そうして魔方陣の魔力が切れる瞬間、何とか間に合って女の子の動きを止められる位置に潜り込めた…が、なんか俺と力が拮抗して押し返せない。

え?俺、これでも筋トレを毎日欠かさずやってるんだけど?同年代よりもかなり厳しくトレーニングしてる自信あるんだけど?

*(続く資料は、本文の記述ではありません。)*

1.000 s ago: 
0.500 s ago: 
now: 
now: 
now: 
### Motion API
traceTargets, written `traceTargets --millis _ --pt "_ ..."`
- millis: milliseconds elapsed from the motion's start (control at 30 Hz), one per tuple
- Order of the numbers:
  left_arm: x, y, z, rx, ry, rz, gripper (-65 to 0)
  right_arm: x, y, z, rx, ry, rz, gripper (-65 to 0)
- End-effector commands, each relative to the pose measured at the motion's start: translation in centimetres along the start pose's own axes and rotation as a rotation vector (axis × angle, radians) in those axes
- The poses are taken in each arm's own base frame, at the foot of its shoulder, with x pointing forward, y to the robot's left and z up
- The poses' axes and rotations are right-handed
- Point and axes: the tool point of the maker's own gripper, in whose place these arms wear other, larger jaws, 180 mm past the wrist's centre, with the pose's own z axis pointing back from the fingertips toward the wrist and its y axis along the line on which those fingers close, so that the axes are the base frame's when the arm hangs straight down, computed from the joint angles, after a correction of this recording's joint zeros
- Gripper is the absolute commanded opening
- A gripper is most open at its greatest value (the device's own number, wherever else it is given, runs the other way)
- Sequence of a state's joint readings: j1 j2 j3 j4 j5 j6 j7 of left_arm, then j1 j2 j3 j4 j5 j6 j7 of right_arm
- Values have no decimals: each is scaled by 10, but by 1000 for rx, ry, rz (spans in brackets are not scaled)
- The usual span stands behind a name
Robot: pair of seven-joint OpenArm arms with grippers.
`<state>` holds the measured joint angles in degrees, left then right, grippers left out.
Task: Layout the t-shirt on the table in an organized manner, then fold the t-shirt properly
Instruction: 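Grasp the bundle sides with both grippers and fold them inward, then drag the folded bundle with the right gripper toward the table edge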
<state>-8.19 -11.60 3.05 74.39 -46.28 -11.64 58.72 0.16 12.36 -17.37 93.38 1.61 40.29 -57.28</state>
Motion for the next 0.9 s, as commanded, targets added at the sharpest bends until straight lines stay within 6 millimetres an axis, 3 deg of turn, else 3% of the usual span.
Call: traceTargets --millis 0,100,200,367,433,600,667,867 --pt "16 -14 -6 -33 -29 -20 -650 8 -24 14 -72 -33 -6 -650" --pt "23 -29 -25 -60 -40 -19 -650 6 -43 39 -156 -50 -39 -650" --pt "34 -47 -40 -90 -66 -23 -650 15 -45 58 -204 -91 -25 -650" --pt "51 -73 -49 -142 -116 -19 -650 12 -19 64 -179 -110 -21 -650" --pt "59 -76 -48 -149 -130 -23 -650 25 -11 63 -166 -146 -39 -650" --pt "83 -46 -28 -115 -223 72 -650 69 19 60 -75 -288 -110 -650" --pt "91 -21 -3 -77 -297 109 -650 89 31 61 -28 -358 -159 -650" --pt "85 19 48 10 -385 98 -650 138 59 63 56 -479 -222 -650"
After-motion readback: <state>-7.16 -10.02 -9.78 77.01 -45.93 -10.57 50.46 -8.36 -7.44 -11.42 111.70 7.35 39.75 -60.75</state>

そりゃ、暴れるこの女の子を下から止めてる分、俺の方が強くはあるんだけどさ。そういうことじゃないじゃん。なんで同い年くらいの女の子が俺と拮抗できるの?自信なくして泣くよ?

 

 

というかさ…そこのお二人さん?この女の子のお連れ様…じゃないな、多分保護者かな?うん、それで保護者のお二人さん?見てないでこの子止めてくれません?

 

「見てないで、そこの二人も一緒に止めて!」

「あ、はっはい!」

 

 

俺の声にそう応えて、茶髪の少年は女の子を…説得?をし始めた。喋ってる言語は分からないけど、多分女の子が叫んでるのと同じ言語だと思う。

 

 

 

 

そして、茶髪の少年の説得が成功したのか、女の子は暴れるのを辞めてくれた。

言葉が分からないから憶測だけど、女の子の口からは謝罪の文言は出てこなかった。